Enhanced Government support and following through on Budget promises are needed if UK industry is to cash in on multi-billion-pound decommissioning project, Pinsent Masons partner Shirley Allen has argued.
Ms Allen said the Chancellor needs to fulfil a commitment made during the Spring Budget to better encourage the transfer of late-life assets through tax reliefs in the upcoming Autumn Statement.
Trade body Oil and Gas UK (OGUK) has previously called on Philip Hammond to introduce measures to enable tax relief to be transferred upon an asset sale in order to “unlock” the trading of assets by encouraging new entrants to the market and freeing up new investment.
Ms Allan said: “While the Oil and Gas Authority, Treasury and industry leaders have made progress in streamlining the process with fiscal incentives and a move towards a standardised contracting approach, the bottom line is opaque total costs, compounded by recent oil price volatility, has left producers in limbo on how and when late life assets should be taken offline.

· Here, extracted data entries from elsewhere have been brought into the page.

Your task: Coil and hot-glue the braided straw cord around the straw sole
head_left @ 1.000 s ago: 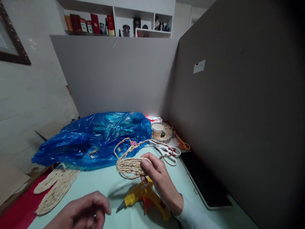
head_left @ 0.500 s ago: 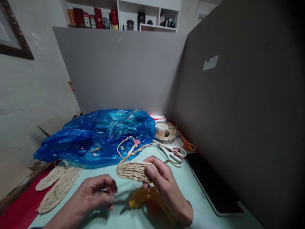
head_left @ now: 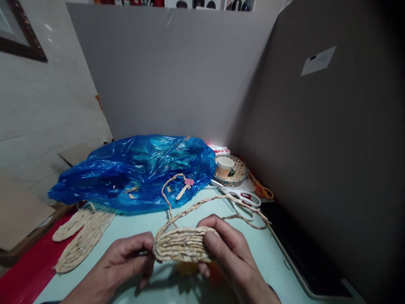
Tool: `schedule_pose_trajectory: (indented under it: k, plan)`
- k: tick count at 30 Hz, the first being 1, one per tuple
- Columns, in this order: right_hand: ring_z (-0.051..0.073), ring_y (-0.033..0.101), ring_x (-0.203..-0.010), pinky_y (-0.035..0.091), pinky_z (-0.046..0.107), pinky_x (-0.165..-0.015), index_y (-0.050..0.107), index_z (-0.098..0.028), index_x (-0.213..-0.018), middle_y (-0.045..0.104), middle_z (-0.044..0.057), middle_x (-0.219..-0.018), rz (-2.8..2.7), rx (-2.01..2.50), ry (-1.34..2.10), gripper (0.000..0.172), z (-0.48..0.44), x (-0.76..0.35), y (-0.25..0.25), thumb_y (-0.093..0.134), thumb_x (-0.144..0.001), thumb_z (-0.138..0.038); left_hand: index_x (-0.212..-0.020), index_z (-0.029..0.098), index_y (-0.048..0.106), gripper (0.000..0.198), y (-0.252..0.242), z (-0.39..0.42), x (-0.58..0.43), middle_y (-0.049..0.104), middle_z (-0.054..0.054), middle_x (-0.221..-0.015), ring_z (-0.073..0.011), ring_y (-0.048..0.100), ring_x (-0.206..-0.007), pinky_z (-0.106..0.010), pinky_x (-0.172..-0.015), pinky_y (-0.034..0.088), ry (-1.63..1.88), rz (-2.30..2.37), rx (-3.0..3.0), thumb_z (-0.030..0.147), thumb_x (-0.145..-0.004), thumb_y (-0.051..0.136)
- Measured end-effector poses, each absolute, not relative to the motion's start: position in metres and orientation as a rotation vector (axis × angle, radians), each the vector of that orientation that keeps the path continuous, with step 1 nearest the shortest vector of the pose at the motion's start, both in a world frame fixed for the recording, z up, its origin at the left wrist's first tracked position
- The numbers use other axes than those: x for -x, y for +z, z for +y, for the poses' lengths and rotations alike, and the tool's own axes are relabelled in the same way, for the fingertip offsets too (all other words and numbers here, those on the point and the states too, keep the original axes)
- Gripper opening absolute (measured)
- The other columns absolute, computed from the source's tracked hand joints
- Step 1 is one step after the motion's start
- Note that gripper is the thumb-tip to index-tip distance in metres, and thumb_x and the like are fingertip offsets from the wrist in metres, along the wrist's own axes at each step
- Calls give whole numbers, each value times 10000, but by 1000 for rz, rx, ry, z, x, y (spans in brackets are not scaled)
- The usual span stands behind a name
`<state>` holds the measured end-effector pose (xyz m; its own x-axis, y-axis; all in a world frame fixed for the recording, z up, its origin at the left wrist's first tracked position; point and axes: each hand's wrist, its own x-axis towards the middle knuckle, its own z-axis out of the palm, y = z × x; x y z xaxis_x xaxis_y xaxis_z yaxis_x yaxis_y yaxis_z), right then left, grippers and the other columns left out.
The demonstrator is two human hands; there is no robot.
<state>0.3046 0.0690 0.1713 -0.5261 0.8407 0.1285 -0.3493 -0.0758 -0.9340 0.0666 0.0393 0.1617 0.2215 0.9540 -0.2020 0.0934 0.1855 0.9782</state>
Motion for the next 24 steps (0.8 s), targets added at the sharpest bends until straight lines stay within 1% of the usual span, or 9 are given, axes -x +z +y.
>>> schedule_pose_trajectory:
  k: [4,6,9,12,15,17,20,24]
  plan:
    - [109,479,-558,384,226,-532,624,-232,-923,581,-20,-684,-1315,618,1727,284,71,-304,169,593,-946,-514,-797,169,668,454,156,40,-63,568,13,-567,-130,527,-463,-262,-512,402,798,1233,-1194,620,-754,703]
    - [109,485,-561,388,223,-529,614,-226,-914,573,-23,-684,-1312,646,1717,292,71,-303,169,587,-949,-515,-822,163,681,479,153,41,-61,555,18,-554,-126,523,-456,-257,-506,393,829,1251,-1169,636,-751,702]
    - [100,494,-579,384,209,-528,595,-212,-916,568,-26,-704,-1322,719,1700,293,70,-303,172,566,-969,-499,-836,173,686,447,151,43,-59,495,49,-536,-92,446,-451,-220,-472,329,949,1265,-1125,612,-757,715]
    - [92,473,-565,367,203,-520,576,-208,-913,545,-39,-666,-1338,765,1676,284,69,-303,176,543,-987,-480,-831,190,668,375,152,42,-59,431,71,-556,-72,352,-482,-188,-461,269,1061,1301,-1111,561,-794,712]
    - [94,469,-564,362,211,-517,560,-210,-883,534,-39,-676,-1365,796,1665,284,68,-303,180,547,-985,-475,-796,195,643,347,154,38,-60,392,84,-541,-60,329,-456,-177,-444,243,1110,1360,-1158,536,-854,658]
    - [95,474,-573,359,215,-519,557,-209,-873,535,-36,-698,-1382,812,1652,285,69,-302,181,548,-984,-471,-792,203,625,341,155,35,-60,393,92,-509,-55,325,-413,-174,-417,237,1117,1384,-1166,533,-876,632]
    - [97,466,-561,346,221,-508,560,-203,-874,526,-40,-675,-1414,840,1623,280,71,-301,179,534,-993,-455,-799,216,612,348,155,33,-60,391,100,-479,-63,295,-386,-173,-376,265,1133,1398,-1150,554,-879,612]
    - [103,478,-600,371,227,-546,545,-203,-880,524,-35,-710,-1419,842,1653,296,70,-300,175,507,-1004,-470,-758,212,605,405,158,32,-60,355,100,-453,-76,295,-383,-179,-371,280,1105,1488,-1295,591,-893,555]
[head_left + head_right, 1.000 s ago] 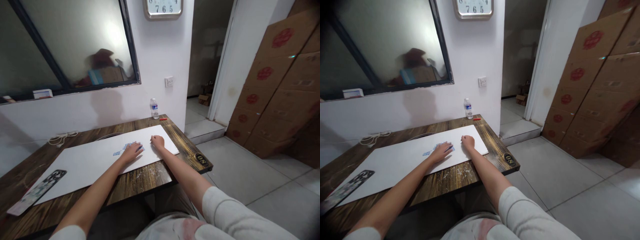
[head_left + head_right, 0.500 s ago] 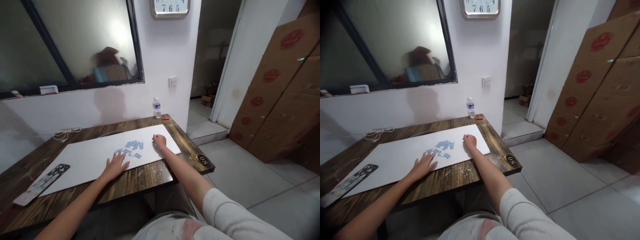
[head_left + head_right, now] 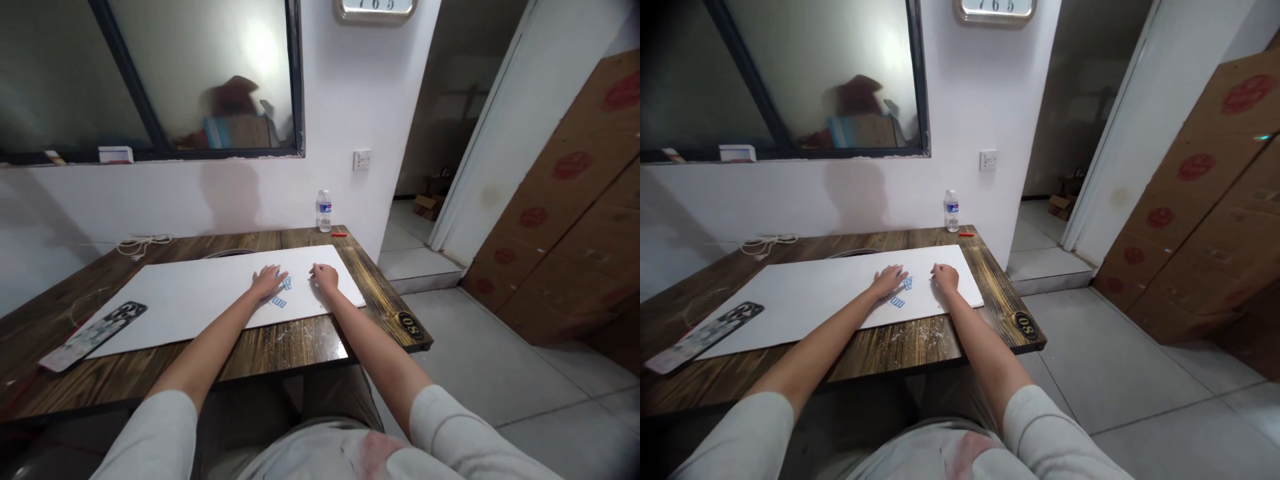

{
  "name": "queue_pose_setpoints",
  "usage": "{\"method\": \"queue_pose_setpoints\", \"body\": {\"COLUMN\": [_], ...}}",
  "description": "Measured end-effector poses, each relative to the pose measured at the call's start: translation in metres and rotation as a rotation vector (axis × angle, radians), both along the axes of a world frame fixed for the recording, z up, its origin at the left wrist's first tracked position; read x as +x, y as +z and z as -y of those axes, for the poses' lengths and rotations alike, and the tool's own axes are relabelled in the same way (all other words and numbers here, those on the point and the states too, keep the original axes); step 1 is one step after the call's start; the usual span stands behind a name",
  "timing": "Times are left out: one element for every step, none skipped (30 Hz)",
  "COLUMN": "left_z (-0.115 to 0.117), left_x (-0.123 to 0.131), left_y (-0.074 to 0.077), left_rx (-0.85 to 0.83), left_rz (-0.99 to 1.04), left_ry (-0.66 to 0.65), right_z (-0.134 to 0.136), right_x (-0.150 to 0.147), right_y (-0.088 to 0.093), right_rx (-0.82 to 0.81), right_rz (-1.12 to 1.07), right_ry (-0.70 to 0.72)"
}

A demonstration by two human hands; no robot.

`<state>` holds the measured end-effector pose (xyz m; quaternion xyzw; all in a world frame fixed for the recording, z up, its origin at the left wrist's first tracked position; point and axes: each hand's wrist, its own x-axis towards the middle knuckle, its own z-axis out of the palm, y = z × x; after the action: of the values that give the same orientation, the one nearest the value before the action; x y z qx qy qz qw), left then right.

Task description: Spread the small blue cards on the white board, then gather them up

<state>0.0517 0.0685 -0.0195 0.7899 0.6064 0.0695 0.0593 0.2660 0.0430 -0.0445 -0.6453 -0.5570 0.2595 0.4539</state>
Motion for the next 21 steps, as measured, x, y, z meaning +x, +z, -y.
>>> {"method": "queue_pose_setpoints", "body": {"left_z": [0.004, 0.009, 0.016, 0.024, 0.033, 0.042, 0.051, 0.06, 0.069, 0.077, 0.084, 0.089, 0.093, 0.096, 0.097, 0.096, 0.094, 0.09, 0.086, 0.08, 0.073], "left_x": [0.004, 0.006, 0.007, 0.006, 0.003, 0.0, -0.005, -0.011, -0.017, -0.023, -0.03, -0.036, -0.042, -0.048, -0.053, -0.057, -0.059, -0.061, -0.061, -0.059, -0.056], "left_y": [0.0, 0.0, 0.001, 0.002, 0.003, 0.005, 0.007, 0.008, 0.009, 0.01, 0.01, 0.009, 0.008, 0.006, 0.005, 0.003, 0.001, 0.0, -0.001, -0.001, -0.001], "left_rx": [-0.011, -0.025, -0.041, -0.054, -0.057, -0.051, -0.036, -0.013, 0.005, 0.02, 0.036, 0.045, 0.05, 0.052, 0.05, 0.046, 0.039, 0.032, 0.023, 0.015, 0.007], "left_rz": [0.002, 0.0, -0.006, -0.014, -0.026, -0.036, -0.05, -0.068, -0.085, -0.101, -0.112, -0.121, -0.132, -0.141, -0.149, -0.153, -0.152, -0.146, -0.136, -0.122, -0.103], "left_ry": [-0.087, -0.175, -0.262, -0.334, -0.4, -0.45, -0.482, -0.499, -0.506, -0.503, -0.494, -0.474, -0.441, -0.397, -0.346, -0.291, -0.235, -0.181, -0.129, -0.084, -0.045], "right_z": [0.0, -0.001, -0.001, -0.002, -0.002, -0.002, -0.003, -0.003, -0.004, -0.004, -0.004, -0.005, -0.005, -0.006, -0.006, -0.007, -0.007, -0.007, -0.006, -0.006, -0.005], "right_x": [0.0, 0.001, 0.001, 0.001, 0.001, 0.001, 0.001, 0.001, 0.001, 0.001, 0.001, 0.001, 0.001, 0.001, 0.002, 0.002, 0.003, 0.003, 0.004, 0.005, 0.007], "right_y": [0.0, -0.001, -0.001, -0.001, -0.002, -0.002, -0.003, -0.003, -0.004, -0.005, -0.005, -0.006, -0.006, -0.006, -0.006, -0.006, -0.005, -0.005, -0.004, -0.004, -0.003], "right_rx": [0.002, 0.004, 0.007, 0.01, 0.011, 0.012, 0.013, 0.014, 0.013, 0.013, 0.013, 0.013, 0.012, 0.012, 0.014, 0.02, 0.033, 0.051, 0.065, 0.073, 0.067], "right_rz": [0.004, 0.011, 0.018, 0.024, 0.027, 0.028, 0.026, 0.022, 0.015, 0.005, -0.008, -0.026, -0.053, -0.09, -0.139, -0.203, -0.271, -0.333, -0.382, -0.412, -0.422], "right_ry": [0.0, 0.0, 0.001, 0.002, 0.004, 0.006, 0.009, 0.012, 0.014, 0.017, 0.019, 0.019, 0.018, 0.014, 0.008, -0.002, -0.017, -0.033, -0.045, -0.048, -0.032]}}
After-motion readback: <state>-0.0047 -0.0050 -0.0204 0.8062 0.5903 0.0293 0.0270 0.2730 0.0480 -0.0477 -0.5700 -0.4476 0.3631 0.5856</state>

“It’s a lengthy and expensive process at a time when cost control forms a critical part of boardroom discussions across North Sea businesses. Clear projections and visibility of cost will be the Holy Grail not just for E&P businesses, but for services companies exploring new opportunities in this sector of the oil and gas industry.”
The Aberdeen-based lawyer added: “We need to ramp up efforts and build on the progress already made. While collaboration between Government and industry will play a crucial role in alleviating some of the concerns around decommissioning the question remains – is the UK ready to tackle the lat- life process?”